▸ **Exercise prompt**
Could you retype the whole listing, word for word?

▸ **Entries supplied**

--------------------------------

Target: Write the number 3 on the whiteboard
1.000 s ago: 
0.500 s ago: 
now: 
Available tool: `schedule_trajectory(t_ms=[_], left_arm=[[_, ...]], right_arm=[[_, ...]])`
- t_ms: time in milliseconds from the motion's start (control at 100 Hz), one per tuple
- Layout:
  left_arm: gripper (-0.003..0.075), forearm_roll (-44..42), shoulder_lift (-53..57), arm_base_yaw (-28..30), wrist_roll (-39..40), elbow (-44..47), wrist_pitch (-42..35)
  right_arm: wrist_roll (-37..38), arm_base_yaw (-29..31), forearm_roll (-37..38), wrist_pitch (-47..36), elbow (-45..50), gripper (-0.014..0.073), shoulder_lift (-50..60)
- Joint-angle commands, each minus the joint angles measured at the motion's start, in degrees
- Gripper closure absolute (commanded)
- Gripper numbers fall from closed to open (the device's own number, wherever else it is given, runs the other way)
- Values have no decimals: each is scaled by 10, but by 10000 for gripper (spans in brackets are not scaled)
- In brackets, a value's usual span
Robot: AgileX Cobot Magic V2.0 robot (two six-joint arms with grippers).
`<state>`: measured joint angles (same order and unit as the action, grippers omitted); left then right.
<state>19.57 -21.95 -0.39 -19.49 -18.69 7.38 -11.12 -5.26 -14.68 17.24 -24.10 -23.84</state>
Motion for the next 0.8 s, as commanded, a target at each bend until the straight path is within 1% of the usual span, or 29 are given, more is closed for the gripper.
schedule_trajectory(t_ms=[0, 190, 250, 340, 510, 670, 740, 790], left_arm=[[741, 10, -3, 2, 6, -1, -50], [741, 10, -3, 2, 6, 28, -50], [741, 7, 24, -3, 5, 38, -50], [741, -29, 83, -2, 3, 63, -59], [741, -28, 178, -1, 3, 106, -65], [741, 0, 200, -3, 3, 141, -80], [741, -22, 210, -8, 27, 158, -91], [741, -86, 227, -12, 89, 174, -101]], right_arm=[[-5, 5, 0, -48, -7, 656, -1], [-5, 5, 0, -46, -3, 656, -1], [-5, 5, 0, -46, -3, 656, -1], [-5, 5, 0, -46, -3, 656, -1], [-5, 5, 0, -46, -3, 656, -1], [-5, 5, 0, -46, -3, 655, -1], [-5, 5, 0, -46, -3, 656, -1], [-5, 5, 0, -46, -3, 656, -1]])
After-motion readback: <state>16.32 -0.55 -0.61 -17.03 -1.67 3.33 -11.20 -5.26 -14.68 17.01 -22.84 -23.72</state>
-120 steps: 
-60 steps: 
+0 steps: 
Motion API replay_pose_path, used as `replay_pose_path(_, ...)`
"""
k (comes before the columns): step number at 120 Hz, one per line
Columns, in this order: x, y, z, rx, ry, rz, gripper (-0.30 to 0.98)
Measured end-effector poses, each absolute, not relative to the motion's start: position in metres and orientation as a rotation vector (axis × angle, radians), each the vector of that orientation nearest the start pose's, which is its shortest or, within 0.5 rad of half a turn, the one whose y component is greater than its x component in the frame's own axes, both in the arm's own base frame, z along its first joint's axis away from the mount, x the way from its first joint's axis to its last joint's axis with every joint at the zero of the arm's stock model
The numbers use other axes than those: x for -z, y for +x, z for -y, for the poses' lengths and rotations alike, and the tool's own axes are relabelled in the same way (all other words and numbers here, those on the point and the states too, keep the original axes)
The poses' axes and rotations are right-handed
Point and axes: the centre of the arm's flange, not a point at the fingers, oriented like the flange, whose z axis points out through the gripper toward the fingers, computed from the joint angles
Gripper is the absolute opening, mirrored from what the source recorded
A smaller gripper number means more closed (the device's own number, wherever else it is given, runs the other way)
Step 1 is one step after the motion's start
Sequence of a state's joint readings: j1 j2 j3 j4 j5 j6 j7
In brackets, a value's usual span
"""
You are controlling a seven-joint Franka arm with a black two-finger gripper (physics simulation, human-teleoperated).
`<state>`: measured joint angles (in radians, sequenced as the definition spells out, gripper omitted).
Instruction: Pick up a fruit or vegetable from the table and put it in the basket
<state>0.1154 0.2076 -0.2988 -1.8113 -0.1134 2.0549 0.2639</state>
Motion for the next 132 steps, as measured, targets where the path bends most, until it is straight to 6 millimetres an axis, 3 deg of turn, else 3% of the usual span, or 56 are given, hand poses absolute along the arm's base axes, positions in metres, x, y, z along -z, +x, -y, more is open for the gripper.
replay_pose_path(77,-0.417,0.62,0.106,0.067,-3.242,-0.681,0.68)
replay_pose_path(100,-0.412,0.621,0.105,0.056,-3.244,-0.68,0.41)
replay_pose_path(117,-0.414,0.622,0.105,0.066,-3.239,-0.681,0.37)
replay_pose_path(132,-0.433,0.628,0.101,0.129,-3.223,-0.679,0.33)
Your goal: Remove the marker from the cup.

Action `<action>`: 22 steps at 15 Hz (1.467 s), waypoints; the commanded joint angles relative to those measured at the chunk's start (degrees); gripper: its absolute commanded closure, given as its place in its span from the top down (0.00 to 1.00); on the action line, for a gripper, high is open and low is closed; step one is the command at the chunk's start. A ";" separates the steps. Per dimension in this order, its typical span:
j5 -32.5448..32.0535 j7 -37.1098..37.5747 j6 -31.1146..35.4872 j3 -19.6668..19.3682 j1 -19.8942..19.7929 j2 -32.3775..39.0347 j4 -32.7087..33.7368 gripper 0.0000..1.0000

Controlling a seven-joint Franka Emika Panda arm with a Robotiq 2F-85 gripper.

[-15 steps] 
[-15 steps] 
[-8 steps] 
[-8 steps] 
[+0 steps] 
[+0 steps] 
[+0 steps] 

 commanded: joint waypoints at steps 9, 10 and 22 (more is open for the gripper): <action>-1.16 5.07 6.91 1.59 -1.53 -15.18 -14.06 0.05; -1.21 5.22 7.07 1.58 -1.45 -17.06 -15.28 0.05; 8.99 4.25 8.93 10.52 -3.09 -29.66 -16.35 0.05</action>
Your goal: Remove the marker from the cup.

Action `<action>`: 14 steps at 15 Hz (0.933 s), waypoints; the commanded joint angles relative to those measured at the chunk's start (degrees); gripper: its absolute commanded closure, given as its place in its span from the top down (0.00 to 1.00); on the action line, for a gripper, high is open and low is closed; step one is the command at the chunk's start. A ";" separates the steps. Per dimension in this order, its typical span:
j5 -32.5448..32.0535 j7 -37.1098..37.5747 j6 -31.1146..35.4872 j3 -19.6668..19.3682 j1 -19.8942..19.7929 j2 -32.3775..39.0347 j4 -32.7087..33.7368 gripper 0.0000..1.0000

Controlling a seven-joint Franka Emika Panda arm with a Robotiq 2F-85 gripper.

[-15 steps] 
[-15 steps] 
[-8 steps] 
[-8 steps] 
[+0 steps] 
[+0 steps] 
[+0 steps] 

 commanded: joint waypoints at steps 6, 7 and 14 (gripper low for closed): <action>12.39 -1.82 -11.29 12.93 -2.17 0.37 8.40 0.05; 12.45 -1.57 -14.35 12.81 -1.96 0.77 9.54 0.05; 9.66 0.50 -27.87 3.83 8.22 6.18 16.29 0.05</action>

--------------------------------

▸ **Expected output**
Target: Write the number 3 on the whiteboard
1.000 s ago: 
0.500 s ago: 
now: 
Available tool: `schedule_trajectory(t_ms=[_], left_arm=[[_, ...]], right_arm=[[_, ...]])`
- t_ms: time in milliseconds from the motion's start (control at 100 Hz), one per tuple
- Layout:
  left_arm: gripper (-0.003..0.075), forearm_roll (-44..42), shoulder_lift (-53..57), arm_base_yaw (-28..30), wrist_roll (-39..40), elbow (-44..47), wrist_pitch (-42..35)
  right_arm: wrist_roll (-37..38), arm_base_yaw (-29..31), forearm_roll (-37..38), wrist_pitch (-47..36), elbow (-45..50), gripper (-0.014..0.073), shoulder_lift (-50..60)
- Joint-angle commands, each minus the joint angles measured at the motion's start, in degrees
- Gripper closure absolute (commanded)
- Gripper numbers fall from closed to open (the device's own number, wherever else it is given, runs the other way)
- Values have no decimals: each is scaled by 10, but by 10000 for gripper (spans in brackets are not scaled)
- In brackets, a value's usual span
Robot: AgileX Cobot Magic V2.0 robot (two six-joint arms with grippers).
`<state>`: measured joint angles (same order and unit as the action, grippers omitted); left then right.
<state>19.57 -21.95 -0.39 -19.49 -18.69 7.38 -11.12 -5.26 -14.68 17.24 -24.10 -23.84</state>
Motion for the next 0.8 s, as commanded, a target at each bend until the straight path is within 1% of the usual span, or 29 are given, more is closed for the gripper.
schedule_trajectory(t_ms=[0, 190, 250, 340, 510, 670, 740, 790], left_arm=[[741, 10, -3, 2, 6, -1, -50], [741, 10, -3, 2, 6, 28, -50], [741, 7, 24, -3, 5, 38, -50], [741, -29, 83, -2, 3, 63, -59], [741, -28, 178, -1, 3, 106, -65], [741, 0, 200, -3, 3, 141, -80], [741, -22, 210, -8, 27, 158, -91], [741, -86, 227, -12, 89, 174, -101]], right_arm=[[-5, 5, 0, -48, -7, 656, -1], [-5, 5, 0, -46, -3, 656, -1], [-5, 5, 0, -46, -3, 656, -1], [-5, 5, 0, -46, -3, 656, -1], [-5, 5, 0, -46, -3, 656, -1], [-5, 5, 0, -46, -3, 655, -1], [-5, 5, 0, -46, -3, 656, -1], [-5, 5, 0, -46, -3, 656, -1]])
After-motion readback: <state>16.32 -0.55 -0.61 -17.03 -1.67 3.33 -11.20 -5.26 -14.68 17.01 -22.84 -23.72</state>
-120 steps: 
-60 steps: 
+0 steps: 
Motion API replay_pose_path, used as `replay_pose_path(_, ...)`
"""
k (comes before the columns): step number at 120 Hz, one per line
Columns, in this order: x, y, z, rx, ry, rz, gripper (-0.30 to 0.98)
Measured end-effector poses, each absolute, not relative to the motion's start: position in metres and orientation as a rotation vector (axis × angle, radians), each the vector of that orientation nearest the start pose's, which is its shortest or, within 0.5 rad of half a turn, the one whose y component is greater than its x component in the frame's own axes, both in the arm's own base frame, z along its first joint's axis away from the mount, x the way from its first joint's axis to its last joint's axis with every joint at the zero of the arm's stock model
The numbers use other axes than those: x for -z, y for +x, z for -y, for the poses' lengths and rotations alike, and the tool's own axes are relabelled in the same way (all other words and numbers here, those on the point and the states too, keep the original axes)
The poses' axes and rotations are right-handed
Point and axes: the centre of the arm's flange, not a point at the fingers, oriented like the flange, whose z axis points out through the gripper toward the fingers, computed from the joint angles
Gripper is the absolute opening, mirrored from what the source recorded
A smaller gripper number means more closed (the device's own number, wherever else it is given, runs the other way)
Step 1 is one step after the motion's start
Sequence of a state's joint readings: j1 j2 j3 j4 j5 j6 j7
In brackets, a value's usual span
"""
You are controlling a seven-joint Franka arm with a black two-finger gripper (physics simulation, human-teleoperated).
`<state>`: measured joint angles (in radians, sequenced as the definition spells out, gripper omitted).
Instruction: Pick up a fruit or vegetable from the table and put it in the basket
<state>0.1154 0.2076 -0.2988 -1.8113 -0.1134 2.0549 0.2639</state>
Motion for the next 132 steps, as measured, targets where the path bends most, until it is straight to 6 millimetres an axis, 3 deg of turn, else 3% of the usual span, or 56 are given, hand poses absolute along the arm's base axes, positions in metres, x, y, z along -z, +x, -y, more is open for the gripper.
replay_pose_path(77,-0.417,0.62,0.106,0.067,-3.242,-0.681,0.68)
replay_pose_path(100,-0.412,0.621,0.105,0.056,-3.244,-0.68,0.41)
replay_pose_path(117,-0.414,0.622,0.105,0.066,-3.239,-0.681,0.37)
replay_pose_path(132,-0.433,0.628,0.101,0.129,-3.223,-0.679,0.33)
Your goal: Remove the marker from the cup.

Action `<action>`: 22 steps at 15 Hz (1.467 s), waypoints; the commanded joint angles relative to those measured at the chunk's start (degrees); gripper: its absolute commanded closure, given as its place in its span from the top down (0.00 to 1.00); on the action line, for a gripper, high is open and low is closed; step one is the command at the chunk's start. A ";" separates the steps. Per dimension in this order, its typical span:
j5 -32.5448..32.0535 j7 -37.1098..37.5747 j6 -31.1146..35.4872 j3 -19.6668..19.3682 j1 -19.8942..19.7929 j2 -32.3775..39.0347 j4 -32.7087..33.7368 gripper 0.0000..1.0000

Controlling a seven-joint Franka Emika Panda arm with a Robotiq 2F-85 gripper.

[-15 steps] 
[-15 steps] 
[-8 steps] 
[-8 steps] 
[+0 steps] 
[+0 steps] 
[+0 steps] 

 commanded: joint waypoints at steps 9, 10 and 22 (more is open for the gripper): <action>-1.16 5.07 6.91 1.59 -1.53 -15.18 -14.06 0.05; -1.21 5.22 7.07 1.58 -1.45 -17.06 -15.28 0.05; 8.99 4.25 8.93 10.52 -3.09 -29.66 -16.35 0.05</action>
Your goal: Remove the marker from the cup.

Action `<action>`: 14 steps at 15 Hz (0.933 s), waypoints; the commanded joint angles relative to those measured at the chunk's start (degrees); gripper: its absolute commanded closure, given as its place in its span from the top down (0.00 to 1.00); on the action line, for a gripper, high is open and low is closed; step one is the command at the chunk's start. A ";" separates the steps. Per dimension in this order, its typical span:
j5 -32.5448..32.0535 j7 -37.1098..37.5747 j6 -31.1146..35.4872 j3 -19.6668..19.3682 j1 -19.8942..19.7929 j2 -32.3775..39.0347 j4 -32.7087..33.7368 gripper 0.0000..1.0000

Controlling a seven-joint Franka Emika Panda arm with a Robotiq 2F-85 gripper.

[-15 steps] 
[-15 steps] 
[-8 steps] 
[-8 steps] 
[+0 steps] 
[+0 steps] 
[+0 steps] 

 commanded: joint waypoints at steps 6, 7 and 14 (gripper low for closed): <action>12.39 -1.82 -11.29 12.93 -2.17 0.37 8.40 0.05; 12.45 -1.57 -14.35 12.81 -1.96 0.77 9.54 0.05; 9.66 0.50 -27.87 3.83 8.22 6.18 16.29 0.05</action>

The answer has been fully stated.